Intergen is a center established with the aim of patient service and R&D. We have ensured that all types of genetic testing are carried out at our center with over 90% of the materials and methods we produce.

R&D AT INTERGEN

INTERGEN IS A CENTER ESTABLISHED WITH THE OBJECTIVE OF PATIENT SERVICE AND R&D.

Since 1999, our slogan is “Human, Life and Science”

IN RARE DISEASES, IT MAY BE REQUIRED TO DEVELOP SPECIAL MATERIALS AND TEST METHODS FOR EACH PATIENT FREQUENTLY TO FIND AND DEFINE NEW DISEASES.

• We prevented dependence on abroad in diagnosis

• We have ensured that all types of genetic testing are carried out in our center with over 90% of the materials and methods we produce.

• Reducing addiction in new target therapy.

• With our teammates who have academic achievements,

• With more than 45 projects that we are currently carrying out with our resources,

• Receiving additional support, especially from TUBITAK

• With university and industry collaborations

• We are making progress in both basic science and patient service.

Our R&D unit;

• With more than 60,000 primers designed and the methods we developed

• We use our designs in 90% of the genetic tests of thousands of tests for 5500 diseases.

• When planning studies for our scientific project partners, we participate in the discussion with our young team by saying "EVEN", not "BUT".

• By contributing to the young friends who are inexperienced in the project, we ensure that they also benefit our country.

• We carry out our R&D activities not only to provide the highest quality healthcare service to our patients but also to represent our country abroad with products with high added value.

• We invest in people and knowledge by constantly increasing the budget we allocate for R&D activities.

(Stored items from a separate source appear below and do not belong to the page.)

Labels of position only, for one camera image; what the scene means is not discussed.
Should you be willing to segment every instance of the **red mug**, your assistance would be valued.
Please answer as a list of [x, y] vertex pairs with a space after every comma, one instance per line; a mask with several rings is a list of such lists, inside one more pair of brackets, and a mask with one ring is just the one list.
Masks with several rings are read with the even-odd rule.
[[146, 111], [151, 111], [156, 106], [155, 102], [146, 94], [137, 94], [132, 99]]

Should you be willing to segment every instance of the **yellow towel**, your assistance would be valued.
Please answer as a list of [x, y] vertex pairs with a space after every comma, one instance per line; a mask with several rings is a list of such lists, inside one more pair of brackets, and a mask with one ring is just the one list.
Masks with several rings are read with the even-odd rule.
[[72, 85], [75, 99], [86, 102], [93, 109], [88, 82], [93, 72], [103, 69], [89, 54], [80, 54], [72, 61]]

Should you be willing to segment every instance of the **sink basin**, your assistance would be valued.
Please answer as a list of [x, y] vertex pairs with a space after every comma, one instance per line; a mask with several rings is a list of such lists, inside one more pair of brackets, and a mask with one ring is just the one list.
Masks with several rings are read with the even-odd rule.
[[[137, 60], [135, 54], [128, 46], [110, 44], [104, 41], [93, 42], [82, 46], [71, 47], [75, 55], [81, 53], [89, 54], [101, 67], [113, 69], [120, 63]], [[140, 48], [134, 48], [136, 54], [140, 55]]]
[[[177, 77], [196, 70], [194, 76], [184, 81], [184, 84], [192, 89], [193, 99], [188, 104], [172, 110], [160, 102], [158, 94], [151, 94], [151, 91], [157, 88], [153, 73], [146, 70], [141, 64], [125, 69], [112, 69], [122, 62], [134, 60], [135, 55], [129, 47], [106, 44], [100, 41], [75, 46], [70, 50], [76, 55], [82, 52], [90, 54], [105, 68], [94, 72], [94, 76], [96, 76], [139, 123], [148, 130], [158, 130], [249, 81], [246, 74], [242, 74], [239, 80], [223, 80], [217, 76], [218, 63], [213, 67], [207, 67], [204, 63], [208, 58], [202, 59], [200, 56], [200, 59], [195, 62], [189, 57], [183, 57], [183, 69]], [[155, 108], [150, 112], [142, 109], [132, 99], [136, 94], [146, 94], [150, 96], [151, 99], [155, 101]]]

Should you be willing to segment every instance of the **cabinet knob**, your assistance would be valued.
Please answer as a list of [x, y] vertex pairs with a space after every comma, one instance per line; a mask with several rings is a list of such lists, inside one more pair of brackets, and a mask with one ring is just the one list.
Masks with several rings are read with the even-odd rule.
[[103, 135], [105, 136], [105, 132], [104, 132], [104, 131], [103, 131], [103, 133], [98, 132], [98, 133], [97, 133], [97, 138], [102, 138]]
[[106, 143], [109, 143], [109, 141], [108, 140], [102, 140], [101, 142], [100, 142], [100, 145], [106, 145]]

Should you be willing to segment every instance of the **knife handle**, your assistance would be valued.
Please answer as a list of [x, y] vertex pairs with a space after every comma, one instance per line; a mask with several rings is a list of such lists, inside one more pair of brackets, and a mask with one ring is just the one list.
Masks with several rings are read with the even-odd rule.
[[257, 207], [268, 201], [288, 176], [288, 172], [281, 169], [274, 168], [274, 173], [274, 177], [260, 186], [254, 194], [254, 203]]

• We don't just follow the developing technology, we direct it.

OUR R&D SUPPORT SERVICES

We support the projects of other institutions with almost all genetic testing techniques, especially the following techniques.

1- Whole Exome Sequencing (WES)

One of the most comprehensive methods for diagnosing genetic diseases is Whole Exom Sequencing. With this method, all coding DNA regions of approximately 20000 genes in the human genome are sequenced and changes that may be associated with diseases are detected. This approach is a method that is used when the gene regions to be sequenced are not clear or are too many, allowing to give fast, reliable, and accessible results. This method is used in our center for research conducted in non-human samples, provided that there is a ready-made kit in the market.

2- Whole Genome Sequencing (WGS)

In some cases intended for the diagnosis of genetic diseases, sequencing of the entire genome is required. In this case, the sequence of 3 billion bases in the human genome is done and the clinical condition of the patient is clarified with the analyzing.